The nation’s porous borders, the absence of safety oversight throughout huge forested zones of the northwest, and strained relations between ECOWAS and the Alliance of Sahel States have additional undermined cross-border cooperation.
These tensions have weakened intelligence sharing, joint operations, and the suitable of sizzling pursuit between Nigeria and Niger, giving Lakurawa room to develop.
Lakurawa has remained largely below the radar as a result of, not like Boko Haram factions within the Northeast, it has not carried out main assaults on safety forces or precipitated mass civilian casualties that might draw nationwide headlines.
Nonetheless, the group has been steadily increasing its arsenal, elevating income and absorbing recruits – together with some former bandits and people from Mali – creating situations for a harmful escalation.
The latest abduction of the Deputy Speaker of the Kebbi State Home of Meeting – who regained his freedom solely after a ransom of N200 million was paid, together with a portion delivered in CFA francs – underscores the Lakurawa’s capability to focus on high-profile people and their increasing operational attain.
The risk is energetic, rising, and ready for the second when it may possibly totally erupt, until Nigeria actively and urgently works to make sure that the risk by no means materialises.
Malik Samuel is a senior researcher at Good Governance Africa-Nigeria.
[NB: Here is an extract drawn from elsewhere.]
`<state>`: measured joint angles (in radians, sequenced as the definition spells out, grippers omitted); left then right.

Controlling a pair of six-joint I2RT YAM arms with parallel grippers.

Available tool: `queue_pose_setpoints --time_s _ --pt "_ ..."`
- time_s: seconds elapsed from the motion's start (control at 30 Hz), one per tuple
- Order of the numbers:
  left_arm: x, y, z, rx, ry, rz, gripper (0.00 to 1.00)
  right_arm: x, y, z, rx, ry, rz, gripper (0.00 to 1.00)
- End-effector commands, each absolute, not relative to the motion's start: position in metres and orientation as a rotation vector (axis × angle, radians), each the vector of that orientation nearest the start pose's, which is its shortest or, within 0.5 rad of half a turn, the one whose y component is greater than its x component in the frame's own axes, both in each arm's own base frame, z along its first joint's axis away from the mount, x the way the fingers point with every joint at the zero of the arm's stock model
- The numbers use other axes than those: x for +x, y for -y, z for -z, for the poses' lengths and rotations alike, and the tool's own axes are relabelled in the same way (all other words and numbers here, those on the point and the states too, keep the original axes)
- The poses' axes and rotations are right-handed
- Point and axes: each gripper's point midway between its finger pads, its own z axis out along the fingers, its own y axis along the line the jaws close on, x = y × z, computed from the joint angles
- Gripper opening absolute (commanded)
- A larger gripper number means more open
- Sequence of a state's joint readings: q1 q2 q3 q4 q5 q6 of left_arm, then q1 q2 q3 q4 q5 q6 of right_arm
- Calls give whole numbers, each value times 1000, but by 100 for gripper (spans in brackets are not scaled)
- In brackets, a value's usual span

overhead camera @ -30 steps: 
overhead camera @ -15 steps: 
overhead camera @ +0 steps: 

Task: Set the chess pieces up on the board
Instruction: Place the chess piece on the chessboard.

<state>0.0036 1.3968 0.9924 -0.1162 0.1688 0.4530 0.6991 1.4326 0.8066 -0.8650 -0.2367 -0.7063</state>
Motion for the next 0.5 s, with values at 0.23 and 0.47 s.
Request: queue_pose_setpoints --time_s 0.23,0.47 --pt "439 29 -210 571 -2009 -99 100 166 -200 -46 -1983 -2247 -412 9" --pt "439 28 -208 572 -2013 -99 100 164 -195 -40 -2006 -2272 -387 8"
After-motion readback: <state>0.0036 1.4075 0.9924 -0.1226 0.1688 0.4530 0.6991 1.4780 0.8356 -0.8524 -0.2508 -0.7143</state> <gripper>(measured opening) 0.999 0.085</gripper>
Earlier than becoming a member of GGA, he was a researcher with the Institute for Safety Research, specialising within the Boko Haram battle within the Lake Chad Basin Area.
Malik additionally labored as a battle researcher with Amnesty Worldwide Nigeria. He was additionally a Médecins Sans Frontières/Medical doctors With out Borders discipline communications supervisor in Northeast Nigeria.
Earlier than that, he was an investigative journalist on the Abuja-based Worldwide Centre for Investigative Reporting.
Malik holds a Grasp’s diploma in Battle, Peace, and Safety from the Universitat Oberta de Catalunya and the United Nations Institute for Coaching and Analysis (UNITAR).